On quick drives and the lack of extended drives:
“The exciting thing to me is we have a pretty good nucleus of veteran players who have been a part of drives like that. Winning third down obviously is very important, and that starts with first down efficiency. If we can keep third down manageable - it's all those core objectives and goals that we talk about to our players, that can allow us to continue drives and keep the drive alive and finish it when we get into the red area.
“I think we've had maybe one eight-play drive or something like that. I think it's just a product of how the first two games have went. I do know that in scrimmage situations in the preseason, in spring, we've had several opportunities to do that and capitalized on it.”
On what he sees in Auburn’s defense:
“Just personnel wise, I think they've got really good players. Their front guys are long, tall players who can play well and use their length to their advantage. They're very experienced at linebacker, even though one of their veterans ( MLB Craig Stevens) hasn't been playing. I'm not sure if he's back or not. Even though the guys in the back end maybe have had some injuries and haven't been there, they have played a lot of football for Auburn.
“So you're dealing with a pretty savvy, veteran group that's been a part of some tough games. More than anything, they're in their second year with Coach (Ted) Roof and Coach (Gene) Chizik. Obviously they're benefiting from that just like we are. I think that's evident just watching the first two games. They're a little more comfortable with who they are and what they're doing defensively."
On if you can take anything away from the Chick-fil-A Bowl in 2007 despite both teams having new coaches and systems since then:
“It tells you a little bit about Auburn and the type of fan base and passion they have. So going into their home stadium will be very similar. We won't have as many people at the game, obviously. But I think that familiarized some of our players and our staff, some of the guys that were on that staff. Obviously a lot of our guys are SEC guys that have come over and are very familiar with Auburn. I think that would be the only thing to take from that, given that it's two completely different staffs.”
On the wide receiver rotation:
“At that position, we continue to play the same group.
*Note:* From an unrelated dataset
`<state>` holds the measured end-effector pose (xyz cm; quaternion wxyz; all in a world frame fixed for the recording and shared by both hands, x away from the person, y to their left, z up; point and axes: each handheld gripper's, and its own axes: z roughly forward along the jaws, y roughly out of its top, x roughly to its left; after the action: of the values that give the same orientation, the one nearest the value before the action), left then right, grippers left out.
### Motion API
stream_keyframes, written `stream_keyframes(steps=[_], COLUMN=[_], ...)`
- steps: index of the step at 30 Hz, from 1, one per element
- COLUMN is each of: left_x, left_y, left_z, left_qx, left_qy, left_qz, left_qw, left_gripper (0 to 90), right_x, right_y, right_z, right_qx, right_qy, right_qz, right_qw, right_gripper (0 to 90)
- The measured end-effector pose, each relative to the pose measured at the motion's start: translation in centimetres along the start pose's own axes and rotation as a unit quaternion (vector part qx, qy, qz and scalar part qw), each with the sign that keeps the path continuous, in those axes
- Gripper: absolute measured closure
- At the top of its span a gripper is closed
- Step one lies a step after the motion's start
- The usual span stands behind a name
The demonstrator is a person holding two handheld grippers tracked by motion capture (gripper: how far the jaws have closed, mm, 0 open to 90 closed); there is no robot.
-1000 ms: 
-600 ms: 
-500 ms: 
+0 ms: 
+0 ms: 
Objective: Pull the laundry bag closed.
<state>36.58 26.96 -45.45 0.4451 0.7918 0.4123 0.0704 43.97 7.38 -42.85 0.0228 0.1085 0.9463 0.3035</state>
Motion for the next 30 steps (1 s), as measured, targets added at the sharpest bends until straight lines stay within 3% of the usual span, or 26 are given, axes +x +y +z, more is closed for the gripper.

The quantity of snaps will ultimately be dictated by what we see throughout the week this week. But I do think some of those guys are showing they're capable and had another good week. Making the layups I guess is how I would describe it. Hopefully we'll continue to whittle that lineup down and develop some more continuity as we go. But I do think at this point, we're going to continue the way we had it the first two games."
On Kyle Parker’s big-game experience:
“There's no question, in particular at that position. It's extremely important that he's been there. He knows what to expect. He can visualize what it's going to be like. We can take this week of preparation and apply it to what that game is going to be like. And as a player, he can anticipate problems within each scenario and each play. I think it's a huge advantage, given that he's a veteran guy."